(What you are asked to do) For each line below that contains the word "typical", return that line.

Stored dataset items
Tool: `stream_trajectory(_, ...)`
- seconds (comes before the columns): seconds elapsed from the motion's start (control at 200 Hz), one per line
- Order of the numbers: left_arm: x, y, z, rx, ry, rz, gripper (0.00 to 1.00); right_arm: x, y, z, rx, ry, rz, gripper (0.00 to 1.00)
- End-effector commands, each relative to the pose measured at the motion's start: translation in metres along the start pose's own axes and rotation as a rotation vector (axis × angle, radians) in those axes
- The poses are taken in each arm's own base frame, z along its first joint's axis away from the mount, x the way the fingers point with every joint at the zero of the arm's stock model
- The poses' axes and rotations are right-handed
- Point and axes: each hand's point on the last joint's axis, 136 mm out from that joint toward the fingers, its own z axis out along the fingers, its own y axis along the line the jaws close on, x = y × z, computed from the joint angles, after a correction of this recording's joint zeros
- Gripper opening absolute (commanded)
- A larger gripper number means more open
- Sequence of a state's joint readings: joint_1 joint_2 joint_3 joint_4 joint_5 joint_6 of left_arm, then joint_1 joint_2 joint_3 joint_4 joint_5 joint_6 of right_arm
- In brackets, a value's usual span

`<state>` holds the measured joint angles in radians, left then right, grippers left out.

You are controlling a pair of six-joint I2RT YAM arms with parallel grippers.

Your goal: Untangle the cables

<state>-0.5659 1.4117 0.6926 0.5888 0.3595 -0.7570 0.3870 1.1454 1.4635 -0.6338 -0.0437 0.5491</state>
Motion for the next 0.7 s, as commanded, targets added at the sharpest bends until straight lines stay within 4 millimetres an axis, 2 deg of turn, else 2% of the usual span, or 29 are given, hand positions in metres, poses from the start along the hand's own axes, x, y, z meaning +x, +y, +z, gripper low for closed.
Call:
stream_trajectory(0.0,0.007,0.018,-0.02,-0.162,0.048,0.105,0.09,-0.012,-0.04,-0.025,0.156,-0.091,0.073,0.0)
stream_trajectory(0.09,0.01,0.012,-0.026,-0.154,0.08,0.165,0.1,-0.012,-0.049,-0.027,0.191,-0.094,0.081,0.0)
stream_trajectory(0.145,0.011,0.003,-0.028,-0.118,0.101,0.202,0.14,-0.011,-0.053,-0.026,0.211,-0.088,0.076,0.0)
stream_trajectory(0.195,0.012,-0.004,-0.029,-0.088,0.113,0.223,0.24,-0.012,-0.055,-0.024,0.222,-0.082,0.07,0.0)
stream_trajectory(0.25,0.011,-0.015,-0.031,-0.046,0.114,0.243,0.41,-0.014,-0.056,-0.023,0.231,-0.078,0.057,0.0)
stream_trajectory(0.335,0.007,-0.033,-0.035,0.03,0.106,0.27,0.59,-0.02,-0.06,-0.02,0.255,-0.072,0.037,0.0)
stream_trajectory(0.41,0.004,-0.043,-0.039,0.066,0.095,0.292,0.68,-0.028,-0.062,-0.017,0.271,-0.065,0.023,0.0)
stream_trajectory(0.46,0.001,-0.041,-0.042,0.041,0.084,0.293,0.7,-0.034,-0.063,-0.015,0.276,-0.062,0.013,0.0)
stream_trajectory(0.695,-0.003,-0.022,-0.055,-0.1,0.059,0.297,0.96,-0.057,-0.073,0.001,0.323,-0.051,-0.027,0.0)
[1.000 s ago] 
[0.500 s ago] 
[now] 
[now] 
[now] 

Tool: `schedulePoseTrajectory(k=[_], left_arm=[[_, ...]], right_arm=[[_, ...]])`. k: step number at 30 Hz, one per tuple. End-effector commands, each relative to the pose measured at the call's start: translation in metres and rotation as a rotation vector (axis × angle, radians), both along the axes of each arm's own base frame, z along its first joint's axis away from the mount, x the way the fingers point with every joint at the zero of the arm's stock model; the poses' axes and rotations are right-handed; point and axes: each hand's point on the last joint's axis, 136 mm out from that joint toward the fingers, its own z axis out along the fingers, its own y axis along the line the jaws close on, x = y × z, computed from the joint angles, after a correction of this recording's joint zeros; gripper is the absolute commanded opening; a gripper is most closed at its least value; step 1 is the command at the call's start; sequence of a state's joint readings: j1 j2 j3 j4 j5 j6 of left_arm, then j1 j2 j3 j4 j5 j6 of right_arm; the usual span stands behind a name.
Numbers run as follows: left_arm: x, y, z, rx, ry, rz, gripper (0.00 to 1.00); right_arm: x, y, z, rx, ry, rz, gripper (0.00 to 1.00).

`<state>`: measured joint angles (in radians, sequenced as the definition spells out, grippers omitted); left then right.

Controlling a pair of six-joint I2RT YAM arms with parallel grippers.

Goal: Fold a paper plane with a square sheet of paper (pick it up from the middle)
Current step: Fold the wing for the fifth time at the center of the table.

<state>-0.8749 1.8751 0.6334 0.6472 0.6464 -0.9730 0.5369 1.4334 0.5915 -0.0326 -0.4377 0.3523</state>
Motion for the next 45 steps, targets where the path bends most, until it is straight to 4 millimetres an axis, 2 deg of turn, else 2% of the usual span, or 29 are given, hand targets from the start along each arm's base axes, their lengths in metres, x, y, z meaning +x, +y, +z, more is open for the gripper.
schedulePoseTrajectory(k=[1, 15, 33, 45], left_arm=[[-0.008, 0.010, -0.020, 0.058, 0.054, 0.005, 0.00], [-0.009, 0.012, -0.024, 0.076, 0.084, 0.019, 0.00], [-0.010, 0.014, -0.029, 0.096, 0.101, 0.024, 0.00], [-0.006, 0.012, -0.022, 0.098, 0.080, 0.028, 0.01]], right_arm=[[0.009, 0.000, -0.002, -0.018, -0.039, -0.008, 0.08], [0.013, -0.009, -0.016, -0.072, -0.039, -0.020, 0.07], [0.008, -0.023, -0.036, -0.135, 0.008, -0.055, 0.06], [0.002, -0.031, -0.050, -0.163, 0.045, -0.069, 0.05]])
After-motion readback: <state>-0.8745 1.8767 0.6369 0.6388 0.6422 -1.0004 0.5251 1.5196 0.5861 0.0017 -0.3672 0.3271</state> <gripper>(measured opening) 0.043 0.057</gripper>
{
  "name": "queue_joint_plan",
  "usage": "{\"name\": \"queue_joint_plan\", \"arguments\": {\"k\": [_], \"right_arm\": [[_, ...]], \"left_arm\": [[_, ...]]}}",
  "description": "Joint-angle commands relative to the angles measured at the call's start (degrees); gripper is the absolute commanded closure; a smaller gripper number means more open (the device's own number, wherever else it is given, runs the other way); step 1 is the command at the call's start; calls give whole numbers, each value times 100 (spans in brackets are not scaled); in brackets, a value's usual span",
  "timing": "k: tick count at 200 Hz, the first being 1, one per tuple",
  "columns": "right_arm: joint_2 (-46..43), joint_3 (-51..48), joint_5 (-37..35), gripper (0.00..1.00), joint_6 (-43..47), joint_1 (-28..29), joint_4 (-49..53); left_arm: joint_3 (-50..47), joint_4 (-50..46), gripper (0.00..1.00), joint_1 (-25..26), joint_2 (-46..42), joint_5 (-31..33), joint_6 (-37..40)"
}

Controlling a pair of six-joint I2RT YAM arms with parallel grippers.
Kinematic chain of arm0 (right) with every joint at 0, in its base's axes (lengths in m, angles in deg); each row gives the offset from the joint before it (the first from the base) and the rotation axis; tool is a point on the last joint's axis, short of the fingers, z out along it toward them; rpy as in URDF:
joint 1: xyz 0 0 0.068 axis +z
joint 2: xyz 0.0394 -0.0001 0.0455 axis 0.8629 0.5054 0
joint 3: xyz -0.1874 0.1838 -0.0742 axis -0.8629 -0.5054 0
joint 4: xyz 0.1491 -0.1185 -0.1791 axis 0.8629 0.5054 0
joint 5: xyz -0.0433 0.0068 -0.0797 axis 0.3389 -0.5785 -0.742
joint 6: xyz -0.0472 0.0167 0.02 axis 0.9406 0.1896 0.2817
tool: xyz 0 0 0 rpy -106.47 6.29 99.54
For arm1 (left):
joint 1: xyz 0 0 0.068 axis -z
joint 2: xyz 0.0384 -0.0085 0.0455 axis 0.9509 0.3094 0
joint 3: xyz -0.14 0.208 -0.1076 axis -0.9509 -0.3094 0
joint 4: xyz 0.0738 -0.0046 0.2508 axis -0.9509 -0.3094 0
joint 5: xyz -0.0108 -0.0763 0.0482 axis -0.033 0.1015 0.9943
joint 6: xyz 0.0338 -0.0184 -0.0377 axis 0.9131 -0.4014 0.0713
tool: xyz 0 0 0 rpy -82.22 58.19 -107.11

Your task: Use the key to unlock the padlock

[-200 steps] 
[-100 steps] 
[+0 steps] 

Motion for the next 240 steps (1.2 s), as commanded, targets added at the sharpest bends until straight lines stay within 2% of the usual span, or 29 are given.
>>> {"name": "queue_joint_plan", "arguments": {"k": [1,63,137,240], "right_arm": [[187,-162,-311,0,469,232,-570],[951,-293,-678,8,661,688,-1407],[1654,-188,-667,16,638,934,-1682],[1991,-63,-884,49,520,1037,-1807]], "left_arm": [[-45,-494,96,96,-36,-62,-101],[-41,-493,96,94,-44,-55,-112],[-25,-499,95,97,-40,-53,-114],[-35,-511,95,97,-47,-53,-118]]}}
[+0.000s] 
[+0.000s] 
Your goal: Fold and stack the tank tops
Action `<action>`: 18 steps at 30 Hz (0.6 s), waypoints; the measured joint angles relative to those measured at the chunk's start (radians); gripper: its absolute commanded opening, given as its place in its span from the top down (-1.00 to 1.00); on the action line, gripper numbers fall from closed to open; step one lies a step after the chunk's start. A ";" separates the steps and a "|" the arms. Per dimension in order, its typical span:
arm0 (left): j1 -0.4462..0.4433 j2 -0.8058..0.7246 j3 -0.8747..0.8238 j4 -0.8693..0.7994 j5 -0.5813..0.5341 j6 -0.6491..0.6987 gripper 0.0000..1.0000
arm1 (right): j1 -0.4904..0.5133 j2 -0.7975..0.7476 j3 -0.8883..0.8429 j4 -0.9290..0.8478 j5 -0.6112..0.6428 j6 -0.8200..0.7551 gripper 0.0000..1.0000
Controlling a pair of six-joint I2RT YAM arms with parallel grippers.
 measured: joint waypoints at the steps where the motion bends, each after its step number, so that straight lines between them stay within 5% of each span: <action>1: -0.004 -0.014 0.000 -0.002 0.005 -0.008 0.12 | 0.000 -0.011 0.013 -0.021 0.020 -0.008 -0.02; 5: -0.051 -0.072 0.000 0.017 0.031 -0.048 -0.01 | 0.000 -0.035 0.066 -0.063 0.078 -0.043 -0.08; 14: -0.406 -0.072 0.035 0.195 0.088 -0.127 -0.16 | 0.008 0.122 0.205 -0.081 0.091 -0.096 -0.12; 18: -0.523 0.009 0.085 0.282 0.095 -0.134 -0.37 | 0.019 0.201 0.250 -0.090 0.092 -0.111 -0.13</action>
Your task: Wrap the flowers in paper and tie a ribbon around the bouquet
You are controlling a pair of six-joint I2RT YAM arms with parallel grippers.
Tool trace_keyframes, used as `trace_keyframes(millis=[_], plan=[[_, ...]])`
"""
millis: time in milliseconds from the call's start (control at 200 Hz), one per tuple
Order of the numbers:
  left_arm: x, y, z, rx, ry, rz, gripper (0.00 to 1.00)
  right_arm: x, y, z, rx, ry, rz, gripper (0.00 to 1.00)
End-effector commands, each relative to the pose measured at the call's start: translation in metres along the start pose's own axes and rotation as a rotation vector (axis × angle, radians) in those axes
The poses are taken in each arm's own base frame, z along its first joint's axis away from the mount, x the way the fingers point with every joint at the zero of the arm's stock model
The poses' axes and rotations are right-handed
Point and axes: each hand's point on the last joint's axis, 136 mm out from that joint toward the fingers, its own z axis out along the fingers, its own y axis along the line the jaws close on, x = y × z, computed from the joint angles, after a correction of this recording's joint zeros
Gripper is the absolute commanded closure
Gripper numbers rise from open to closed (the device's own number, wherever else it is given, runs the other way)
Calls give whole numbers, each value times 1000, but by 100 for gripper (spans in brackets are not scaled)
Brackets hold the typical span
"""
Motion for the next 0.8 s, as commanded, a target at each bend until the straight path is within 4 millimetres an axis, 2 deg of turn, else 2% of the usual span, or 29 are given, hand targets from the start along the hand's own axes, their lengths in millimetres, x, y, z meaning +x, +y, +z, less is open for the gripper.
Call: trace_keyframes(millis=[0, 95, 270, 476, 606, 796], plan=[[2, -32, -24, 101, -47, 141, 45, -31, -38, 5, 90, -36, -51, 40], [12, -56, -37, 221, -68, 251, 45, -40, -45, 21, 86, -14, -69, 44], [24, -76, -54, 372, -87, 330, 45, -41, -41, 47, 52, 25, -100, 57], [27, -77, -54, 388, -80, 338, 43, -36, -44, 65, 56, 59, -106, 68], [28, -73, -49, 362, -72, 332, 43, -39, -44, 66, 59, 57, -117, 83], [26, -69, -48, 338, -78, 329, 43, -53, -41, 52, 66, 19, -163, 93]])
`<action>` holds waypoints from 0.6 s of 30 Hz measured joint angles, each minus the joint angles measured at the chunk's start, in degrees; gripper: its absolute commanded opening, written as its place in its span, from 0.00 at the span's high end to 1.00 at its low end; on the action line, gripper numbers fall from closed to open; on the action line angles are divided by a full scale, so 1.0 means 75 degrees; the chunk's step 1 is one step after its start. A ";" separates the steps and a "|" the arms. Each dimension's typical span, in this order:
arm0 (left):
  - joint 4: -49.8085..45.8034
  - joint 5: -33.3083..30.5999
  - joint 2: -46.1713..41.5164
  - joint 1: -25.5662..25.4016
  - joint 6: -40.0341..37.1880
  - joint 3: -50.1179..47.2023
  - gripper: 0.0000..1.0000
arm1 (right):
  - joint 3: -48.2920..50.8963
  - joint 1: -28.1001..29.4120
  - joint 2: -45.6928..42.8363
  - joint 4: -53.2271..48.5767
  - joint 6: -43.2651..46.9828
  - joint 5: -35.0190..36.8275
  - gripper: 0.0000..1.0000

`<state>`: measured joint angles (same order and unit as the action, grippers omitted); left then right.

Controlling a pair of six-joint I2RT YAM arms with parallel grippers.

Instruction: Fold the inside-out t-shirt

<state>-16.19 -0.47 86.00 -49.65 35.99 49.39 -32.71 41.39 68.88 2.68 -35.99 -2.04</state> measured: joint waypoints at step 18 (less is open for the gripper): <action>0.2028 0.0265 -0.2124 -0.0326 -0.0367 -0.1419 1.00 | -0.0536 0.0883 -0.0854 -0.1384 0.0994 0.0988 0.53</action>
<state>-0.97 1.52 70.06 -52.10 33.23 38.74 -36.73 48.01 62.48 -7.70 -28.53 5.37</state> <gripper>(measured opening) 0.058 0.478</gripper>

(Solution to the problem)
Action `<action>`: 18 steps at 30 Hz (0.6 s), waypoints; the measured joint angles relative to those measured at the chunk's start (radians); gripper: its absolute commanded opening, given as its place in its span from the top down (-1.00 to 1.00); on the action line, gripper numbers fall from closed to open; step one lies a step after the chunk's start. A ";" separates the steps and a "|" the arms. Per dimension in order, its typical span:
Brackets hold the typical span
`<action>` holds waypoints from 0.6 s of 30 Hz measured joint angles, each minus the joint angles measured at the chunk's start, in degrees; gripper: its absolute commanded opening, written as its place in its span, from 0.00 at the span's high end to 1.00 at its low end; on the action line, gripper numbers fall from closed to open; on the action line angles are divided by a full scale, so 1.0 means 75 degrees; the chunk's step 1 is one step after its start. A ";" separates the steps and a "|" the arms. Each dimension's typical span, in this order:

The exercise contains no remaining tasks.